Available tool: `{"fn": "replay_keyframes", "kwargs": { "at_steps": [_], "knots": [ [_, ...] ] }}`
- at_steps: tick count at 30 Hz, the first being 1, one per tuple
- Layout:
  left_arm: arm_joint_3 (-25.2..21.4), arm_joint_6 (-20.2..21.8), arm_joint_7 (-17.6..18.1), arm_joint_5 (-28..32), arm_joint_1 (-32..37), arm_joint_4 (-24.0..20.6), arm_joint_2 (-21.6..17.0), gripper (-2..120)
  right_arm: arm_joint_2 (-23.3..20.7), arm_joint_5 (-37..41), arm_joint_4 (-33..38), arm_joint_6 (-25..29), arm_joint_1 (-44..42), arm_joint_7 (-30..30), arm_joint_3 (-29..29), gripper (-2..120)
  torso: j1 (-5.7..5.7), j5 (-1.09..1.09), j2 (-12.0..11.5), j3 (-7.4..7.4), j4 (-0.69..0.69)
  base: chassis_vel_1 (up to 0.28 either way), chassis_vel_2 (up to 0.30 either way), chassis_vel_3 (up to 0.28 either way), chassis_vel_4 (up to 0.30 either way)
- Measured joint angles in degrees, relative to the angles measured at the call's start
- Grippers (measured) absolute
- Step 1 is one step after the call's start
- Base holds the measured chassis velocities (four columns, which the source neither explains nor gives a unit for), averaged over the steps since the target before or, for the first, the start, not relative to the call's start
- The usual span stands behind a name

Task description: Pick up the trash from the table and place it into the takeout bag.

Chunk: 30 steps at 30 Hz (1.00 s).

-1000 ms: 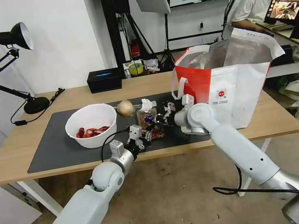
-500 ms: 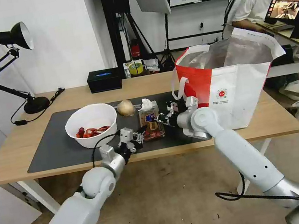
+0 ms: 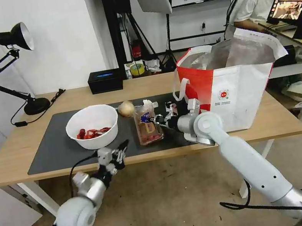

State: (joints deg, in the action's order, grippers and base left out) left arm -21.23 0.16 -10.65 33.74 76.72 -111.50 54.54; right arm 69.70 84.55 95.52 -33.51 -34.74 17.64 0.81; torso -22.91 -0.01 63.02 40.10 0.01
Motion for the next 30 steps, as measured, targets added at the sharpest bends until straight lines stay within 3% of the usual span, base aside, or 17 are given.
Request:
{"fn": "replay_keyframes", "kwargs": {
  "at_steps": [4,11,18,22,30],
  "knots": [
    [-4.0,-0.5,-1.5,0.2,3.7,-1.4,0.9,23,-1.5,1.2,4.3,2.4,0.4,-2.7,0.3,0,0.0,0.02,0.0,0.0,-0.01,0.0,0.0,0.0,0.0],
    [-7.2,-1.7,-2.3,0.0,7.1,-2.2,1.9,44,-4.2,4.3,10.0,8.5,4.0,-3.2,1.6,0,0.0,0.01,0.0,0.0,0.0,0.0,0.0,0.0,0.0],
    [-8.2,-3.0,-2.4,-0.5,8.9,-2.2,3.5,71,-7.1,6.7,13.3,17.1,9.4,6.2,5.5,0,0.0,0.01,0.0,0.0,0.0,0.0,0.0,0.0,0.0],
    [-8.0,-3.1,-3.2,-0.9,9.3,-2.2,4.0,88,-10.5,3.8,12.5,20.1,11.0,10.4,7.5,0,-0.01,0.02,0.0,0.01,-0.01,0.0,0.0,0.0,0.0],
    [-7.1,-3.1,-4.3,-1.1,9.0,-2.1,3.8,109,-18.9,-6.9,11.0,23.1,12.1,13.2,9.4,0,-0.01,0.02,0.0,0.0,-0.02,0.0,0.0,0.0,0.0]
  ]
}}
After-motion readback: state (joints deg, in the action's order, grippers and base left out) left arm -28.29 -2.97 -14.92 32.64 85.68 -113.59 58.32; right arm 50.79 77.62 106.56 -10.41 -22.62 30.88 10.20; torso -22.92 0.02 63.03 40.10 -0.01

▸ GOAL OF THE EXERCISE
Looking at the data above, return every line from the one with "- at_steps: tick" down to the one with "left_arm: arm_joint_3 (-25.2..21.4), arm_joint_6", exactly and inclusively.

▸ EXPECTED ANSWER
- at_steps: tick count at 30 Hz, the first being 1, one per tuple
- Layout:
  left_arm: arm_joint_3 (-25.2..21.4), arm_joint_6 (-20.2..21.8), arm_joint_7 (-17.6..18.1), arm_joint_5 (-28..32), arm_joint_1 (-32..37), arm_joint_4 (-24.0..20.6), arm_joint_2 (-21.6..17.0), gripper (-2..120)

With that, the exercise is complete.